DWORD RemoteThreadProc(void* lpParameter)
  UsefulInfo* info =

  blah blah blah
  try {
    blah blah blah
  } catch (...) {
    blah blah blah
  return 0;

// This symbol lets us find the end of the RemoteThread function.
static void EndOfRemoteThreadProc() { }

// Error checking removed for simplicity of exposition.
void InjectTheThread(
    UsefulInfo* info,
    HANDLE targetProcess)
  // Calculate the size of the function.
  DWORD codeSize = (DWORD)EndOfRemoteThreadProc - (DWORD)RemoteThreadProc;

  // Allocate an executable buffer in the target process.
  BYTE* codeBuffer = VirtualAllocEx(targetProcess,
                     codeSize + sizeof(*info),

 // Copy the useful information to the target process
 WriteProcessMemory(targetProcess, codeBuffer,
                    info, sizeof(*info));

 // Followed by the code
 WriteProcessMemory(targetProcess, codeBuffer + sizeof(*info),
                    (void*)RemoteThreadProc, codeSize);
 // Execute it and pass a pointer to the useful information.
                    codeBuffer + sizeof(*info), codeBuffer);

There is so much wrong with this code it's hard to say where to start.

There's no guarantee that all the code in the Remote­Thread­Proc function is contiguous. The compiler might choose to spread it out into multiple chunks, possibly based on Profile-Guided Optimizations.

Similarly, there is no guarantee that the End­Of­Remote­Thread­Proc function will be placed immediately after Remote­Thread­Proc function in memory.

There is no guarantee that the code in the Remote­Thread­Proc function is position-independent.

There is no guarantee that the code in the Remote­Thread­Proc function is self-contained. There may be supporting data in the read-only data segment, such as jump tables for switch statements.

The Remote­Thread­Proc function uses C++ exception handling, but the code didn't inject the C runtime support library or fix up the references to the runtime library.

The code didn't register any exception tables for the dynamically-generated code. x86 is the only architecture that does not require explicit exception vector registration. Everybody else uses table-based exception handling.
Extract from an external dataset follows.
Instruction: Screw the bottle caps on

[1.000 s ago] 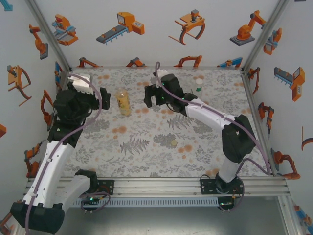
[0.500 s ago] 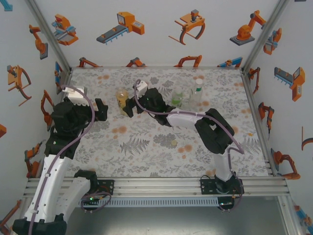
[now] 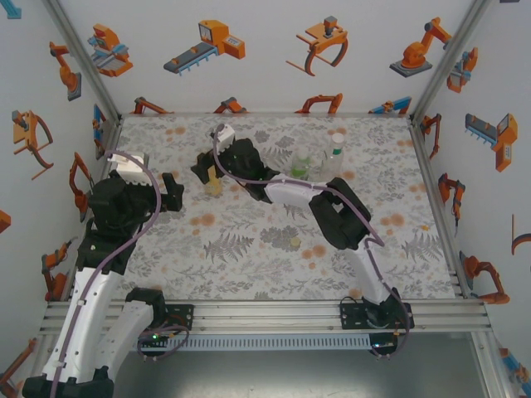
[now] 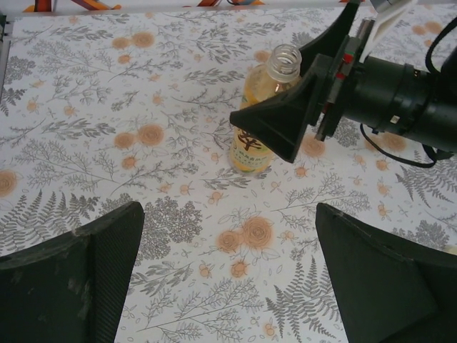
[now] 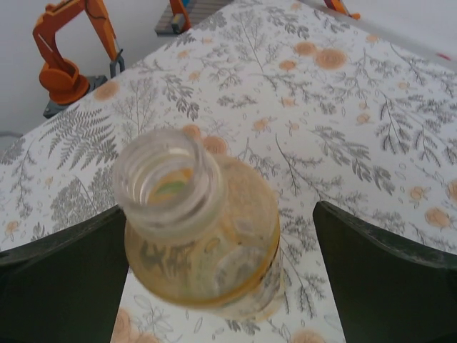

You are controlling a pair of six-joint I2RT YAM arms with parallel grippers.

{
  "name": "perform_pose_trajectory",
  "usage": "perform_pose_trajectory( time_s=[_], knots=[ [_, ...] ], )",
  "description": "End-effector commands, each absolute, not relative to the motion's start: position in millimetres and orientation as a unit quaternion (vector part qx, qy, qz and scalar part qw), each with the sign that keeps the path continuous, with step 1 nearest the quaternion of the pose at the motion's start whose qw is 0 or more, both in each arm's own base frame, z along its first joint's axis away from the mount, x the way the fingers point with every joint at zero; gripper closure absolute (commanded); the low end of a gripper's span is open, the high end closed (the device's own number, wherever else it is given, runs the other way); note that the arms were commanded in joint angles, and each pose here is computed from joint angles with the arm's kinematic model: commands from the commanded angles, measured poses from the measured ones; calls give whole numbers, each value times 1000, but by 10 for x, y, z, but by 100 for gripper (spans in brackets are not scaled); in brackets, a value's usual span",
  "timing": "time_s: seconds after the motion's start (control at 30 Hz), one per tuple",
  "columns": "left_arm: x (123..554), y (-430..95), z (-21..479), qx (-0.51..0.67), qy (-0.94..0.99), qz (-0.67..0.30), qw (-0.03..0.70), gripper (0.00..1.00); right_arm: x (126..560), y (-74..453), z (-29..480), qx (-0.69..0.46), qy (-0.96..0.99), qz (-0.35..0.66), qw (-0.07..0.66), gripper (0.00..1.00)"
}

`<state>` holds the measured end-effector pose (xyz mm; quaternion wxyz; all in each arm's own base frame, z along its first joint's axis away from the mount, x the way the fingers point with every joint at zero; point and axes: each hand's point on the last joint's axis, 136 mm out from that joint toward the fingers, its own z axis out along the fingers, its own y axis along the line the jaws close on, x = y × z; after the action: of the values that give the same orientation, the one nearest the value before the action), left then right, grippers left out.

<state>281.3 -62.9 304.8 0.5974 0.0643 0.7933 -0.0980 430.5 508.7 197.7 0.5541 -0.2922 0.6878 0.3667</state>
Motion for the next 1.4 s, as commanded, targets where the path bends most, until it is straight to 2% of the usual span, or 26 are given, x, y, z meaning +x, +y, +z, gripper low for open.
perform_pose_trajectory(
  time_s=[0.0, 0.17, 0.4, 0.53, 0.83, 1.07, 1.27, 1.37],
  knots=[
    [2787, -663, 3076, 71, 790, -111, 599, 3, 4317, 5202, 2014, -290, 684, 377, 553, 11],
    [2786, -680, 3073, 74, 790, -114, 598, 3, 4319, 5230, 1969, -291, 686, 377, 550, 18],
    [2776, -765, 3071, 93, 787, -131, 596, 3, 4250, 5220, 2050, -298, 681, 380, 550, 42],
    [2762, -849, 3097, 108, 779, -151, 599, 3, 4186, 5161, 2169, -302, 678, 379, 553, 50],
    [2741, -1082, 3202, 144, 759, -212, 598, 3, 3821, 4773, 2604, -316, 674, 369, 557, 56],
    [2585, -1453, 3360, 222, 704, -307, 601, 3, 3315, 4337, 2945, -339, 667, 384, 541, 58],
    [2525, -1687, 3496, 250, 665, -379, 593, 0, 2923, 3913, 3244, -349, 664, 384, 539, 63],
    [2444, -1858, 3518, 284, 646, -406, 581, 3, 2712, 3702, 3387, -357, 659, 384, 539, 65]
  ],
)
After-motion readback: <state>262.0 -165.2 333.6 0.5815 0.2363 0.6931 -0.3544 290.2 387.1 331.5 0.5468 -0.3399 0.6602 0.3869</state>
Now some ia64-specific remarks.

Function pointers on ia64 don't point to the first byte of code, so subtracting function pointers doesn't give you any information about the size of the function (whatever that means), and copying data starting at the function pointer does not actually copy any code.

Conversely, when you take a pointer to a block of memory that contains code and treat it as a function pointer, you are actually causing the first two 8-byte values at that address to be interpreted as a global pointer and a code address. This results in a garbage global pointer, and code executing from a random location.

The copied code doesn't start at a multiple of 16. Code on ia64 must be 16-byte-aligned.

In general the Create­Remote­Thread function requires deep knowledge of the machine architecture. Its intended audience was debugggers, which are already well-versed in the details of the machine architecture.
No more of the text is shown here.